Reproduce each record exactly, but exclude every picture.
___ Dataset records
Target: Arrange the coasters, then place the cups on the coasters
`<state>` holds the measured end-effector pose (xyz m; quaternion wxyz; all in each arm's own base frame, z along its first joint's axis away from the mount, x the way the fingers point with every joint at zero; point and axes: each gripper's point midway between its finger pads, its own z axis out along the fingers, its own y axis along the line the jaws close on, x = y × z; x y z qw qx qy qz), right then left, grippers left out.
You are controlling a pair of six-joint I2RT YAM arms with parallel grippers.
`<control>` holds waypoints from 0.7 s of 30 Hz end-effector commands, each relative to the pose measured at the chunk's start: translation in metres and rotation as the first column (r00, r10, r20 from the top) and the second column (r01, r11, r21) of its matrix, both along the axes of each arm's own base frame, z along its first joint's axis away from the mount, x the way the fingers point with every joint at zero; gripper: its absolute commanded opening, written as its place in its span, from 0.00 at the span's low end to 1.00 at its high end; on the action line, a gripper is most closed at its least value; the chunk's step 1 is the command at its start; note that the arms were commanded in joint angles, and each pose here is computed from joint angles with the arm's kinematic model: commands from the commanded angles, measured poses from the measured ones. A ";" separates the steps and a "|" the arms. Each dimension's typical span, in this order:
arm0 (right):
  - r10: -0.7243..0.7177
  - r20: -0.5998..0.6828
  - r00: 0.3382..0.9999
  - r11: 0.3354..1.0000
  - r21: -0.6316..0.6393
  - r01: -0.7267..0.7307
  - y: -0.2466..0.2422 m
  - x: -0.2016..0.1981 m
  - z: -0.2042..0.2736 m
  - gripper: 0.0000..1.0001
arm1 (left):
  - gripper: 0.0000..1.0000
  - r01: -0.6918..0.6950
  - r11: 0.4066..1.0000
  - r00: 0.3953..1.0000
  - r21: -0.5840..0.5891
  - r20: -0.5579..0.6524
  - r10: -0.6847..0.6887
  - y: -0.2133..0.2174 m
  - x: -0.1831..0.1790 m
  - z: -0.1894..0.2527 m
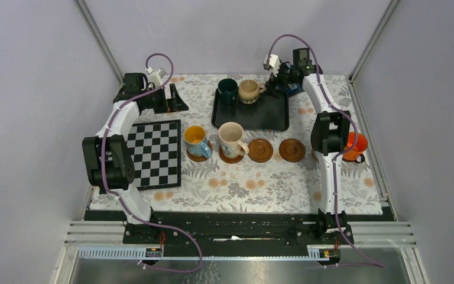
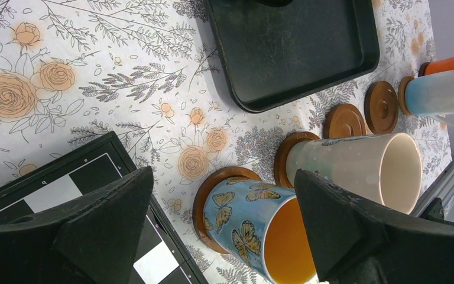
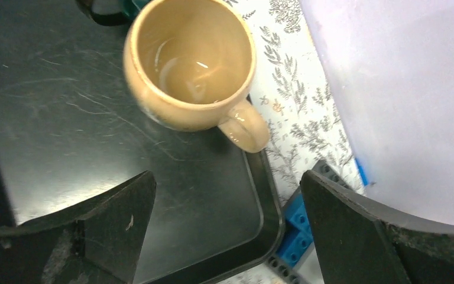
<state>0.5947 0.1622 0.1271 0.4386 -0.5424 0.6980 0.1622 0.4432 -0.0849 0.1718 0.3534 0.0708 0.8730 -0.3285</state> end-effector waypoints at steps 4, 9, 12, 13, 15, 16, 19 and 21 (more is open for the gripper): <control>0.153 0.154 0.976 0.983 -0.120 -0.136 0.010 0.019 -0.007 1.00 | 0.99 0.032 0.999 0.998 -0.012 0.051 -0.031 -0.003 0.005 0.011; 0.167 0.188 0.968 0.976 -0.171 -0.135 0.011 0.030 -0.026 1.00 | 0.99 0.038 0.999 0.998 -0.021 0.050 -0.037 -0.002 0.003 0.011; 0.154 0.221 0.963 0.977 -0.181 -0.115 0.013 0.041 -0.031 1.00 | 0.99 0.050 0.998 0.998 -0.034 0.040 -0.049 -0.005 -0.002 0.008; 0.150 0.228 0.962 0.977 -0.185 -0.108 0.013 0.044 -0.034 1.00 | 0.99 0.051 0.998 0.998 -0.035 0.037 -0.050 -0.005 -0.003 0.007; 0.152 0.235 0.960 0.975 -0.194 -0.107 0.015 0.047 -0.038 1.00 | 0.99 0.052 0.998 0.998 -0.030 0.039 -0.051 -0.004 -0.003 0.006; 0.157 0.237 0.959 0.973 -0.201 -0.109 0.016 0.048 -0.041 0.99 | 0.99 0.051 0.998 0.998 -0.026 0.042 -0.050 -0.003 -0.003 0.006; 0.166 0.247 0.955 0.969 -0.220 -0.112 0.021 0.052 -0.049 1.00 | 0.99 0.053 0.998 0.997 -0.024 0.048 -0.052 -0.003 -0.003 0.008; 0.174 0.251 0.952 0.967 -0.225 -0.117 0.025 0.053 -0.053 1.00 | 0.99 0.053 0.998 0.998 -0.025 0.046 -0.052 -0.002 -0.003 0.006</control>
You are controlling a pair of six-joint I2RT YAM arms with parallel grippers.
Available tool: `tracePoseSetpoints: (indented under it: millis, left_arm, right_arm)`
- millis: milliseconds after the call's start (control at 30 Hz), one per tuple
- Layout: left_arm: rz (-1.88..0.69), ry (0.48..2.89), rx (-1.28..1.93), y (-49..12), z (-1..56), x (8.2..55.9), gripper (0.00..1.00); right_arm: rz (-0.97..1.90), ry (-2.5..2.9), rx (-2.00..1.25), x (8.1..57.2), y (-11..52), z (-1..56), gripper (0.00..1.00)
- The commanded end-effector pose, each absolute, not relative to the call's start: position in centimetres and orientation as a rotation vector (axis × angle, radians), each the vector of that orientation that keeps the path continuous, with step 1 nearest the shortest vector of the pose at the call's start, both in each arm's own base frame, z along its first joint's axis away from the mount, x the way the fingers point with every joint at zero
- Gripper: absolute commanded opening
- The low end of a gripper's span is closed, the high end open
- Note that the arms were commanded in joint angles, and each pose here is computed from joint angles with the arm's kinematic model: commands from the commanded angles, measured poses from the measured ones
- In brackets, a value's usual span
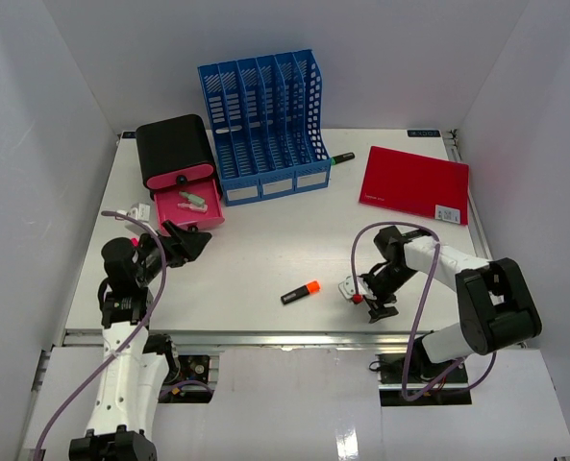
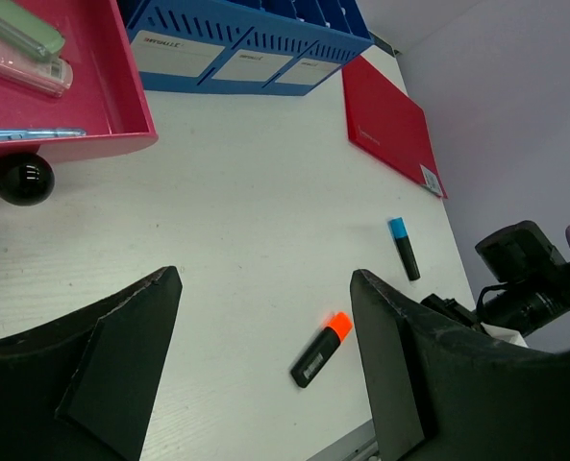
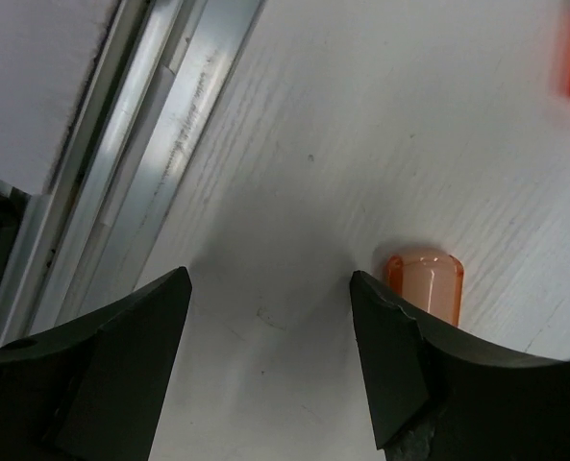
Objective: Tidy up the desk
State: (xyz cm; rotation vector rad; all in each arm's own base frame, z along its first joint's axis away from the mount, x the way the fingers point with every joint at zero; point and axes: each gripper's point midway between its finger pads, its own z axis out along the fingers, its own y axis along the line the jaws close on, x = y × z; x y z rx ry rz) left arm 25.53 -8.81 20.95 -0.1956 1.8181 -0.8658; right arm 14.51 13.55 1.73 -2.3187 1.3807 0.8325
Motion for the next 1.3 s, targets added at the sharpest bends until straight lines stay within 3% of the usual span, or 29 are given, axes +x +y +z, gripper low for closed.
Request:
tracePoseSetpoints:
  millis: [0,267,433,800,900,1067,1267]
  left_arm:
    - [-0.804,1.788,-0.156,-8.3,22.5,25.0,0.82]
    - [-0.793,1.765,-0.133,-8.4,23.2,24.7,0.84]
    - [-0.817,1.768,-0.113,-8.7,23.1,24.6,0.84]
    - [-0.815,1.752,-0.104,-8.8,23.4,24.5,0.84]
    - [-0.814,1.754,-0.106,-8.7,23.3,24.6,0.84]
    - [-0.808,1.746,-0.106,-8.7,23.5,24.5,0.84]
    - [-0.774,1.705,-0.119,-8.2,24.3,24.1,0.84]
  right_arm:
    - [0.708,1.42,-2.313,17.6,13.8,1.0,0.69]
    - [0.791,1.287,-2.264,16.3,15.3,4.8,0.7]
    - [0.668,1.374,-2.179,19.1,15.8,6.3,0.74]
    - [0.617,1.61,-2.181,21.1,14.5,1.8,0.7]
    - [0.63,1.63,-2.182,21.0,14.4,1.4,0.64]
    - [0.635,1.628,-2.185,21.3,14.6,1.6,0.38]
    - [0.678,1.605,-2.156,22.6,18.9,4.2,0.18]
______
Finished exercise:
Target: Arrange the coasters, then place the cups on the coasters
`<state>` holds the measured end-effector pose (xyz m; quaternion wxyz; all in each arm's own base frame, z along its first joint's axis away from the mount, x the way the fingers point with every joint at zero; point and axes: each gripper's point midway between its finger pads, its own z axis out along the fingers, its own y axis along the line the jaws close on, x = y × z; x y z qw qx qy qz), right then left, grippers left out.
You are controlling a pair of six-joint I2RT YAM arms with parallel grippers.
`<control>` holds waypoints from 0.7 s of 30 Hz end-effector commands, each relative to the pose measured at the chunk's start: translation in metres and rotation as the first column (r00, r10, r20 from the top) and the second column (r01, r11, r21) of its matrix, both along the axes of each arm's own base frame, z along its first joint's axis away from the mount, x the way the fingers point with every joint at zero; gripper: its absolute commanded opening, written as its place in its span, from 0.00 at the span's low end to 1.00 at its high end; on the action line, a gripper is most closed at its least value; the chunk's step 1 is the command at its start; note that the arms were commanded in joint angles, and each pose here is computed from joint angles with the arm's kinematic model: commands from the commanded angles, measured poses from the measured ones. A ";" separates the steps and a "|" the arms. Each dimension's typical span, in this order:
arm0 (right):
  - r10: -0.7243..0.7177
  - r20: -0.5998..0.6828
  - r00: 0.3382..0.9999
  - r11: 0.3354..1.0000
  - r21: -0.6316..0.6393
  - r01: -0.7267..0.7307
  - y: -0.2466..0.2422 m
  - x: -0.2016..0.1981 m
  - z: -0.2042..0.2736 m
  - gripper: 0.0000..1.0001
arm1 (left):
  - gripper: 0.0000..1.0000
  - r01: -0.6918..0.6950
  - r11: 0.4066..1.0000
  - r00: 0.3953..1.0000
  - r21: -0.5840..0.5891
  - r20: -0.5579..0.6524
  - r10: -0.6847..0.6887
  - y: -0.2133..0.2174 m
  - x: -0.1831..0.1790 m
  - z: -0.1894..0.2527 m
<state>0.5947 0.1622 0.1271 0.4386 -0.5424 0.6980 0.1622 0.4432 -0.0849 0.1718 0.3534 0.0708 0.8730 -0.3285</state> end-effector waypoints at steps 4, 9, 12, 13, 15, 16, 19 and 21 (more is open for the gripper): <control>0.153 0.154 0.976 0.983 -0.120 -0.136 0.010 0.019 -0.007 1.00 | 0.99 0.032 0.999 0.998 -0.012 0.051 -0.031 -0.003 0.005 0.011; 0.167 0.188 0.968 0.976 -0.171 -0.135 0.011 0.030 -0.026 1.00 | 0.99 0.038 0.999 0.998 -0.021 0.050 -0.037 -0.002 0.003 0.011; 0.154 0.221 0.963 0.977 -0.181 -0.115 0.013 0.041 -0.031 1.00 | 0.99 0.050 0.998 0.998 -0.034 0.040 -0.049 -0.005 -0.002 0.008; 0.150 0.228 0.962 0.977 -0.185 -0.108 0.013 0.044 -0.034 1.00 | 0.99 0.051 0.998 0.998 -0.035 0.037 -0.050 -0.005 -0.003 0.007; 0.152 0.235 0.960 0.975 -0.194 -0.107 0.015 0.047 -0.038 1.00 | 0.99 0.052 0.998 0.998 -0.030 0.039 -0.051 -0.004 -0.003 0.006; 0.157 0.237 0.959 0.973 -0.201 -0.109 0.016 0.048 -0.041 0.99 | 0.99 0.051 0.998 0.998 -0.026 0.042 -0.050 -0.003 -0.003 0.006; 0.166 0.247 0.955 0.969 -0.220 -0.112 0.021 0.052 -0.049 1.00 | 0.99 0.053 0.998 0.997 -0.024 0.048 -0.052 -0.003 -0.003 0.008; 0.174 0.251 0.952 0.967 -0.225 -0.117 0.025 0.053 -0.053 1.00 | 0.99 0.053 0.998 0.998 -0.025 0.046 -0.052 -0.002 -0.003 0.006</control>
You are controlling a pair of six-joint I2RT YAM arms with parallel grippers.
Available tool: `tracePoseSetpoints: (indented under it: millis, left_arm, right_arm)`
- millis: milliseconds after the call's start (control at 30 Hz), one per tuple
- Layout: left_arm: rz (-1.88..0.69), ry (0.48..2.89), rx (-1.28..1.93), y (-49..12), z (-1..56), x (8.2..55.9), gripper (0.00..1.00); right_arm: rz (-0.97..1.90), ry (-2.5..2.9), rx (-2.00..1.25), x (8.1..57.2), y (-11..52), z (-1..56), gripper (0.00..1.00)
- The commanded end-effector pose, each absolute, not relative to the call's start: position in centimetres and orientation as a rotation vector (axis × angle, radians), each the vector of that orientation that keeps the path continuous, with step 1 nearest the shortest vector of the pose at the call's start, both in each arm's own base frame, z along its first joint's axis away from the mount, x the way the fingers point with every joint at zero
- Gripper: absolute commanded opening
- The low end of a gripper's span is closed, the high end open
- Note that the arms were commanded in joint angles, and each pose here is computed from joint angles with the arm's kinematic model: commands from the commanded angles, measured poses from the measured ones
- In brackets, a value's usual span
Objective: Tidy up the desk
State: (xyz cm; rotation vector rad; all in each arm's own base frame, z along its first joint's axis away from the mount, x the way the fingers point with every joint at zero; point and axes: each gripper's point midway between its finger pads, its own z axis out along the fingers, its own y axis along the line the jaws close on, x = y × z; x y z rx ry rz) left arm 25.53 -8.81 20.95 -0.1956 1.8181 -0.8658; right arm 14.51 13.55 1.73 -2.3187 1.3807 0.8325
Motion for the next 1.3 s, targets added at the sharpest bends until straight lines stay within 3% of the usual span, or 29 are given, axes +x +y +z, gripper low for closed.
Request:
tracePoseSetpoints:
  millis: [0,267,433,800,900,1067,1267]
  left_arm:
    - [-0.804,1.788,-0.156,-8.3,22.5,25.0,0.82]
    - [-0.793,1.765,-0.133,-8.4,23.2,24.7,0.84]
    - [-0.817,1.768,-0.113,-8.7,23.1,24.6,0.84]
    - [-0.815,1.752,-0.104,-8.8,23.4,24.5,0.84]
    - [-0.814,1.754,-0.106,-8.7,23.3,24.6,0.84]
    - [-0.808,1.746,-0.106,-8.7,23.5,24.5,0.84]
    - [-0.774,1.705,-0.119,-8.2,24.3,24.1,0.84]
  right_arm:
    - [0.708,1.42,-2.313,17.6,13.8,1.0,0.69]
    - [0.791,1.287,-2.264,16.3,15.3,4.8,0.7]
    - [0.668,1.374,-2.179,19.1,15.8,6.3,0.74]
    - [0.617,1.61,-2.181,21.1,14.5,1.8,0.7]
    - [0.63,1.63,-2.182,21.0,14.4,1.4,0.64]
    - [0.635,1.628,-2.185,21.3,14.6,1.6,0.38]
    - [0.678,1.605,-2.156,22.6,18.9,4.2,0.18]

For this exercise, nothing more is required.